AIM OF THE EXERCISE:
Restate exactly the lines from the top of the listing below to the line containing "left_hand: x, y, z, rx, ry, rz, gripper"; the remaining lines are not wanted.
(DATA PROVIDED begins)
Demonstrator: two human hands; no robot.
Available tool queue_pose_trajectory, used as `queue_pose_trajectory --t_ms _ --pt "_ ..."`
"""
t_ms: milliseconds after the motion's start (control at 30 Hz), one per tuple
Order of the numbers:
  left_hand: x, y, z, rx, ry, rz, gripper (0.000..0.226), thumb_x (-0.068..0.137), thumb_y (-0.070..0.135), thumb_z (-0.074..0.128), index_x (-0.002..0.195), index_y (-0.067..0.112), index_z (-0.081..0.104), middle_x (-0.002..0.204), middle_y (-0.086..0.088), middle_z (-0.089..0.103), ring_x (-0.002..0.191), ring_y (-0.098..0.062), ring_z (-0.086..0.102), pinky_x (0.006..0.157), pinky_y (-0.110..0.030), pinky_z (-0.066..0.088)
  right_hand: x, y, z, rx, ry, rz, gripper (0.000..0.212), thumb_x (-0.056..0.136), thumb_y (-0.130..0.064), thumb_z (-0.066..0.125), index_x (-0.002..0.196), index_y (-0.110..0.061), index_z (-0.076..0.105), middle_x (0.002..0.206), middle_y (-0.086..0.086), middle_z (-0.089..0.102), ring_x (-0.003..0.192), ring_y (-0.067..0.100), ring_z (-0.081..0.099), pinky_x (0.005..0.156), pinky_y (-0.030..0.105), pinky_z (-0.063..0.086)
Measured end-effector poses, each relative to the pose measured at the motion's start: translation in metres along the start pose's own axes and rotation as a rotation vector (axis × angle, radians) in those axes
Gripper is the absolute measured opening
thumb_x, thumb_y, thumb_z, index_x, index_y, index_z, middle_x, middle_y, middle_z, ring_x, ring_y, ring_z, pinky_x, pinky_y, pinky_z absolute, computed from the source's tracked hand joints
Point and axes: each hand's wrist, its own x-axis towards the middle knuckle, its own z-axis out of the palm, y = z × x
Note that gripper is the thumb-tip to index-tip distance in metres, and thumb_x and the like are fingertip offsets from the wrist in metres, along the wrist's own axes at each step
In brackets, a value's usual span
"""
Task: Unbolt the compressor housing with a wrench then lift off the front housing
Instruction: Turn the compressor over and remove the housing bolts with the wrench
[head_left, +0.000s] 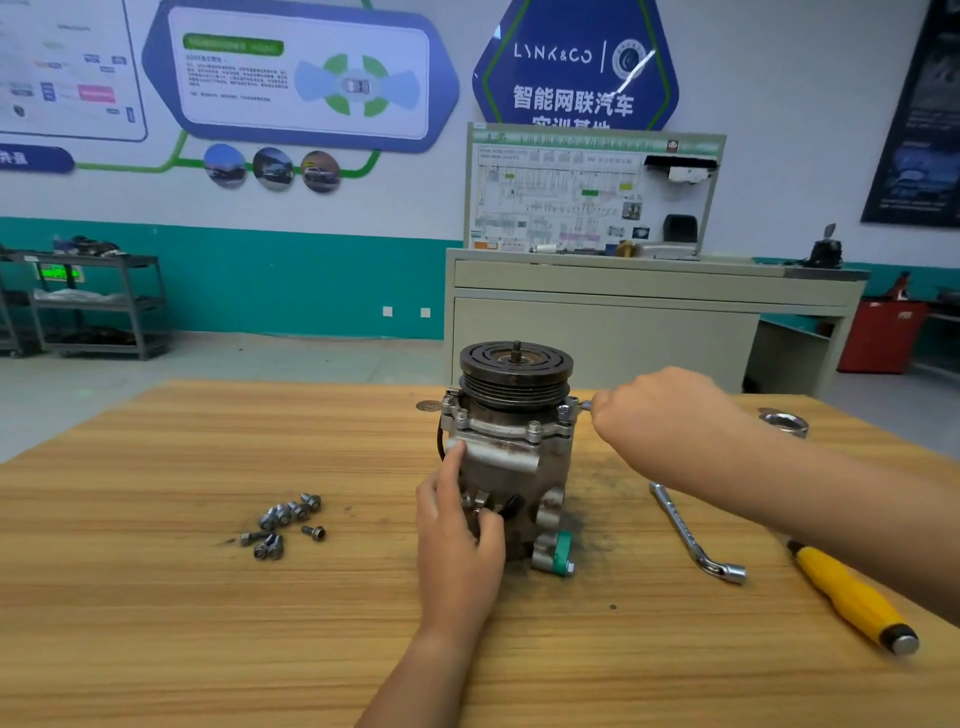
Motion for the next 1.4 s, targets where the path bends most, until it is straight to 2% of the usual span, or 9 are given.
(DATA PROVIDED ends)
ANSWER BOX:
Demonstrator: two human hands; no robot.
Available tool queue_pose_trajectory, used as `queue_pose_trajectory --t_ms _ --pt "_ ..."`
"""
t_ms: milliseconds after the motion's start (control at 30 Hz), one per tuple
Order of the numbers:
  left_hand: x, y, z, rx, ry, rz, gripper (0.000..0.226), thumb_x (-0.068..0.137), thumb_y (-0.070..0.135), thumb_z (-0.074..0.128), index_x (-0.002..0.195), index_y (-0.067..0.112), index_z (-0.081..0.104), middle_x (-0.002..0.204), middle_y (-0.086..0.088), middle_z (-0.089..0.103), ring_x (-0.002..0.191), ring_y (-0.098..0.062), ring_z (-0.086..0.102), pinky_x (0.006..0.157), pinky_y (-0.110..0.030), pinky_z (-0.066..0.088)

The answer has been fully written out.